DEVOPSdigest

JFrog announced its partnership with iZeno Pte Ltd, a Singapore-headquartered enterprise technology solutions provider.

This new collaboration aims to help organizations across Southeast Asia seamlessly govern, secure, and manage business and AI-powered applications at scale, both on-premises and in the cloud. Starting immediately, businesses across the region can enjoy the benefits of the JFrog Platform through iZeno with access to iZeno’s full range of DevSecOps consulting and implementation services, including enablement, regulatory compliance, cybersecurity expertise, governance, risk management, and cloud-native modernization initiatives.

“Partnering with iZeno, which has an established presence working with forward-thinking organizations across Southeast Asia, makes perfect sense as the APAC market continues to rapidly adopt AI and cloud-native technologies,” said Sunny Rao, SVP APAC at JFrog. “Our combined efforts are intended to help customers drive automation, strengthen software supply chain security, and deliver trusted software releases at scale, furthering their overall competitive innovation and growth.”

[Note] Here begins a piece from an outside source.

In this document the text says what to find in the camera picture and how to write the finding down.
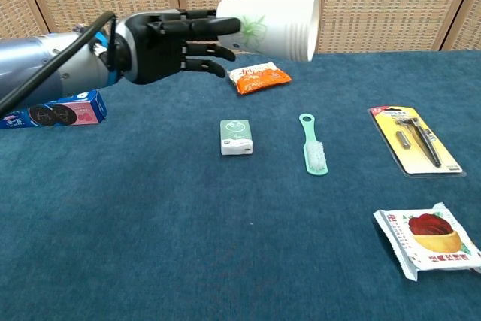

“At iZeno, our focus has always been on helping enterprises adopt modern technologies in a way that is secure, scalable, and aligned with their regulatory and business requirements,” said Jason Lin, Managing Director of iZeno Group. “Our partnership with JFrog reinforces this commitment by enabling customers to integrate security into every phase of software delivery while maintaining the flexibility to deploy their applications on-premises or in the cloud. Together, we can help organizations strengthen their DevSecOps best practices and confidently scale innovation across the region.”

Through this partnership, iZeno will provide organizations in Southeast Asia with regional security, governance, and compliance guidance, plus enterprise-grade access and implementation support for JFrog’s full suite of software supply chain solutions, including:

- JFrog Artifactory – A universal binary repository serving as a single source of truth for all software packages and technologies, enabling organisations to maintain reliability and efficiency across DevOps pipelines. Its native integration with GitHub enhances collaboration, provides AI-driven insights, and supports secure, streamlined development.

- JFrog Xray – JFrog’s flagship Software Composition Analysis (SCA) tool empowers developers to find, prioritize, and fix security vulnerabilities and license compliance issues in open-source software (OSS) and third-party components.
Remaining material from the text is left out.